> **ASSIGNED TASK**
Could you set down every record below exactly as it appears?

> **DATA PROVIDED**
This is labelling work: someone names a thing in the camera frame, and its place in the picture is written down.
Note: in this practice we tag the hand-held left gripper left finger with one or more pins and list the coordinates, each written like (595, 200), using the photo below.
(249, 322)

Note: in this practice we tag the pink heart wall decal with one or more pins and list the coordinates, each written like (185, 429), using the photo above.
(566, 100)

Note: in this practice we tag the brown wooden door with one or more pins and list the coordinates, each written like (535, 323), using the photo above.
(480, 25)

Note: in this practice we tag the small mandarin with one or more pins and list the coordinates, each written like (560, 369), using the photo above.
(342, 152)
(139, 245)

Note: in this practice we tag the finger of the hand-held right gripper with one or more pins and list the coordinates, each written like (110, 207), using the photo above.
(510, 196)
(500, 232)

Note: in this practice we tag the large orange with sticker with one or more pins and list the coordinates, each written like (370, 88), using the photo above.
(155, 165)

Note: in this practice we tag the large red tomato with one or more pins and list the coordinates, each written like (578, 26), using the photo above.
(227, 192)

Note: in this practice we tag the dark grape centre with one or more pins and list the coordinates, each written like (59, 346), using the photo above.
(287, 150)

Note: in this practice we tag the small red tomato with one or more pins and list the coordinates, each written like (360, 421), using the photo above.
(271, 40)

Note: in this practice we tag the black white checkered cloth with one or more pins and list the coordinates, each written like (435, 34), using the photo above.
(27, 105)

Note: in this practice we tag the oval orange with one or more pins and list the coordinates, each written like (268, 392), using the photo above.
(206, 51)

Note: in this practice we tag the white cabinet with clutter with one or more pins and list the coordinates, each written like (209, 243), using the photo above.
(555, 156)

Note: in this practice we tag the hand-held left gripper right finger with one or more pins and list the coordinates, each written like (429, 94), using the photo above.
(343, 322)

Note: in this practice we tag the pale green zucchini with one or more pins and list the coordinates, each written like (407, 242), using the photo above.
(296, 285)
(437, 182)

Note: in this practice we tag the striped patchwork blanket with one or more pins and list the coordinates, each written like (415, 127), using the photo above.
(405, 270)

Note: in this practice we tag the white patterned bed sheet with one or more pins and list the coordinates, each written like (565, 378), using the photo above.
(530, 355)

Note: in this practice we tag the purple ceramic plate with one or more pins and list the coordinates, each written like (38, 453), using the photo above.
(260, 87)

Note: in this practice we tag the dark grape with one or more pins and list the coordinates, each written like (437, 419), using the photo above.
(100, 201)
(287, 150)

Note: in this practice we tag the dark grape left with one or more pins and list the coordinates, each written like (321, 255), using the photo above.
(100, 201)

> **WRITTEN SOLUTION**
This is labelling work: someone names a thing in the camera frame, and its place in the picture is written down.
Note: in this practice we tag the hand-held left gripper left finger with one or more pins and list the coordinates, each written like (595, 200), using the photo below.
(249, 322)

Note: in this practice we tag the pink heart wall decal with one or more pins and list the coordinates, each written like (185, 429), using the photo above.
(566, 100)

Note: in this practice we tag the brown wooden door with one or more pins and list the coordinates, each written like (535, 323), using the photo above.
(480, 25)

Note: in this practice we tag the small mandarin with one or more pins and list the coordinates, each written like (560, 369), using the photo above.
(342, 152)
(139, 245)

Note: in this practice we tag the finger of the hand-held right gripper with one or more pins and list the coordinates, each written like (110, 207), using the photo above.
(510, 196)
(500, 232)

Note: in this practice we tag the large orange with sticker with one or more pins and list the coordinates, each written like (370, 88), using the photo above.
(155, 165)

Note: in this practice we tag the large red tomato with one or more pins and list the coordinates, each written like (578, 26), using the photo above.
(227, 192)

Note: in this practice we tag the dark grape centre with one or more pins and list the coordinates, each written like (59, 346), using the photo above.
(287, 150)

Note: in this practice we tag the small red tomato with one or more pins and list the coordinates, each written like (360, 421), using the photo above.
(271, 40)

Note: in this practice we tag the black white checkered cloth with one or more pins and list the coordinates, each written like (435, 34), using the photo above.
(27, 105)

Note: in this practice we tag the oval orange with one or more pins and list the coordinates, each written like (268, 392), using the photo above.
(206, 51)

Note: in this practice we tag the white cabinet with clutter with one or more pins and list the coordinates, each written like (209, 243), using the photo above.
(555, 156)

Note: in this practice we tag the hand-held left gripper right finger with one or more pins and list the coordinates, each written like (429, 94), using the photo above.
(343, 322)

Note: in this practice we tag the pale green zucchini with one or more pins and list the coordinates, each written like (407, 242), using the photo above.
(296, 285)
(437, 182)

Note: in this practice we tag the striped patchwork blanket with one or more pins and list the coordinates, each written like (415, 127), using the photo above.
(405, 270)

Note: in this practice we tag the white patterned bed sheet with one or more pins and list the coordinates, each written like (565, 378), using the photo above.
(530, 355)

Note: in this practice we tag the purple ceramic plate with one or more pins and list the coordinates, each written like (38, 453), using the photo above.
(260, 87)

Note: in this practice we tag the dark grape with one or more pins and list the coordinates, each written like (437, 419), using the photo above.
(100, 201)
(287, 150)

Note: in this practice we tag the dark grape left with one or more pins and list the coordinates, each written like (321, 255), using the photo above.
(100, 201)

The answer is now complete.